Could you write out the opening lines of the data, word for word, stopping after the line that contains "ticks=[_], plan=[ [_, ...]"?

Given data –
——————————

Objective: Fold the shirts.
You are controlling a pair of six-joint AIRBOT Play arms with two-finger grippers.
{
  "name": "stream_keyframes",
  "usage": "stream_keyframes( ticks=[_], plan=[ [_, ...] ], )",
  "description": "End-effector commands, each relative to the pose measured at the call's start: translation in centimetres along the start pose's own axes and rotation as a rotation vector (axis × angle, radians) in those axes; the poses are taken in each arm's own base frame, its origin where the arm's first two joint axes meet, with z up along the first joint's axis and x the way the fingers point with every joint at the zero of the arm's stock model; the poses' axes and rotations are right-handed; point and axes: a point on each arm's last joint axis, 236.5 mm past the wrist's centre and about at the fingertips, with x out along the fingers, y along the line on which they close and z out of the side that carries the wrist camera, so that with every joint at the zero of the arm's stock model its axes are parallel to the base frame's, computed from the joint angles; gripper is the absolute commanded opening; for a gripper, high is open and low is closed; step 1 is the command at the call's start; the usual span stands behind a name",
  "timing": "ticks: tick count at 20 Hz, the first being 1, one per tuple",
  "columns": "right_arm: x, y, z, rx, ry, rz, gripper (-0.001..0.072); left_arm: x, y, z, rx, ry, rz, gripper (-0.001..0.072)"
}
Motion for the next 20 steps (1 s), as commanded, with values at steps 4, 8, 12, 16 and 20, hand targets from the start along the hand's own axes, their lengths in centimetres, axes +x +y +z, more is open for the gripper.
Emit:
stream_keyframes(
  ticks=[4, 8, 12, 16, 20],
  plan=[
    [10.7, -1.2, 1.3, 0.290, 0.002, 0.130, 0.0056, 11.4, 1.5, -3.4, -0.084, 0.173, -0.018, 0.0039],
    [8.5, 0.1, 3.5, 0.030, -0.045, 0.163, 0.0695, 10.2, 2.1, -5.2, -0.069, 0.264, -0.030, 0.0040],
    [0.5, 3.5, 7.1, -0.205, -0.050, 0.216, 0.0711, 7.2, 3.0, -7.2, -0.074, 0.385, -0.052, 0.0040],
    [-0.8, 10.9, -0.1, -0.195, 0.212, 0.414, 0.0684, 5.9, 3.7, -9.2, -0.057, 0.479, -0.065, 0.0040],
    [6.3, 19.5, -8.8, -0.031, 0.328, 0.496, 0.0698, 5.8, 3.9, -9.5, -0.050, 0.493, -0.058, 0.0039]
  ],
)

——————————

Response for this exercise –
Objective: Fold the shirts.
You are controlling a pair of six-joint AIRBOT Play arms with two-finger grippers.
{
  "name": "stream_keyframes",
  "usage": "stream_keyframes( ticks=[_], plan=[ [_, ...] ], )",

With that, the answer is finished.